Iyad Al Ghali devient alors l’intermédiaire privilégié des forces maliennes pour la libération des otages capturés par le Groupe salafiste pour la prédication et le combat (GSPC), ancêtre d’AQMI. En 2003, le secrétaire général du MNA aide à faire libérer quatorze touristes européens enlevés en Algérie par la katiba d’Abderrezak. La négociation pour la libération d’otages devient alors une source de revenus importante pour Iyad Ag Ghali qui touche des sommes intéressantes à chaque négociation. Pendant ce temps, en 2006, plusieurs Touaregs estiment que les promesses du pacte national entre le gouvernement et l’Azawad n’ont pas été tenues et déclenchent une nouvelle rébellion le 23 mai 2006.

Sa nomination en 2007 au poste de conseiller consulaire du Mali, à Djeddah en Arabie saoudite, a conduit à la multiplication des négociations pour la libération des otages. Toutefois, ayant senti que le temps passé en tant que diplomate lui a fait perdre un peu de d’influence au Nord-Mali, il est reparti à la source.

 

Les nombreuses défaites subies par les forces armées maliennes face aux groupes du nord du pays conduiront à une mutinerie. S’ensuit alors un coup d’Etat qui verra les mutins abandonner les fronts du nord et les institutions perdre leurs pouvoirs. Le 30 mars 2012, Iyad Ag Ghali fait une entrée triomphale dans la ville de Kidal à la tête d’un cortège de véhicules.

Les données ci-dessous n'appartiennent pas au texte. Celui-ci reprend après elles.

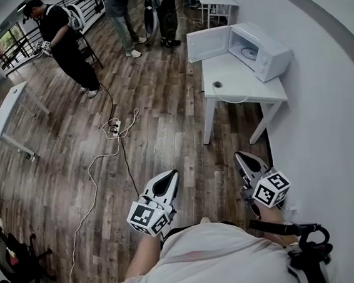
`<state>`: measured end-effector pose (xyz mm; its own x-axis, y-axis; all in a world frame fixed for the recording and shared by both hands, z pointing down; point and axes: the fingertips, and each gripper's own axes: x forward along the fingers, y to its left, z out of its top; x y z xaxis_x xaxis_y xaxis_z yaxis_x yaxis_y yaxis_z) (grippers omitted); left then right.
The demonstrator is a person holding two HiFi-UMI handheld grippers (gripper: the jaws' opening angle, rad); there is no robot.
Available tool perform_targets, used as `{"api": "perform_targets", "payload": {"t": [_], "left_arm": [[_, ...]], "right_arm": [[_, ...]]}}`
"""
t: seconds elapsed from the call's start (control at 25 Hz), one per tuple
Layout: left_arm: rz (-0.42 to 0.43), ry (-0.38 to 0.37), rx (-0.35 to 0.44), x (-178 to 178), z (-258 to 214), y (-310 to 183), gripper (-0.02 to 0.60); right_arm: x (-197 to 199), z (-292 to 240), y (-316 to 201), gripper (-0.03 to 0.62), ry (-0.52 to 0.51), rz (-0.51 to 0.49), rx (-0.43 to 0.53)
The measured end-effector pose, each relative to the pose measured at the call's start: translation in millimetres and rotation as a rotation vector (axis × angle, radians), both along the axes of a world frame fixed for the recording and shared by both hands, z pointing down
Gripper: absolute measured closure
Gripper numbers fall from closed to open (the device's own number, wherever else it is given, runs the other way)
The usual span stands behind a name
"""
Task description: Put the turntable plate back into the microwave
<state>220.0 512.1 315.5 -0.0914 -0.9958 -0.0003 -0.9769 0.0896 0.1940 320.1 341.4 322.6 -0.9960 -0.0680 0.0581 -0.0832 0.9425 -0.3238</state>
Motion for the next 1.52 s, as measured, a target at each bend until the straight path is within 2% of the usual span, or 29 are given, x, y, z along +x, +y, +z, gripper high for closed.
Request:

Trois jours plus tard, il arrive accompagné des forces d’AQMI menées par Djamel Okacha, Abou Zeïd et Mokhtar Belmokhtar à Tombouctou. Il prend le contrôle de la ville et expulse les rebelles Touaregs et arabes. La charia est instaurée. Pour prouver son contrôle, Iyad Ag Ghali libère sans contrepartie les 160 militaires maliens faits prisonniers par ses troupes dans les précédents combats. Finalement, en 2013, alors que les rebelles marchent sur le sud, l’armée française intervient. Iyad Al Ghali se réfugie alors au sud de l’Algérie, où les populations lui sont favorables.

Avec l’escalade des tensions dans le nord du Mali, Iyad Al Ghali est vu comme le pacificateur par excellence. Selon les informations rapportées par l’Agence Ecofin, le haut-représentant du chef de l’Etat pour le centre du Mali, Dioncounda Traoré, lui aurait envoyé des émissaires, pour tenter une nouvelle fois de décrisper le climat sécuritaire très tendu dans le Nord du Mali.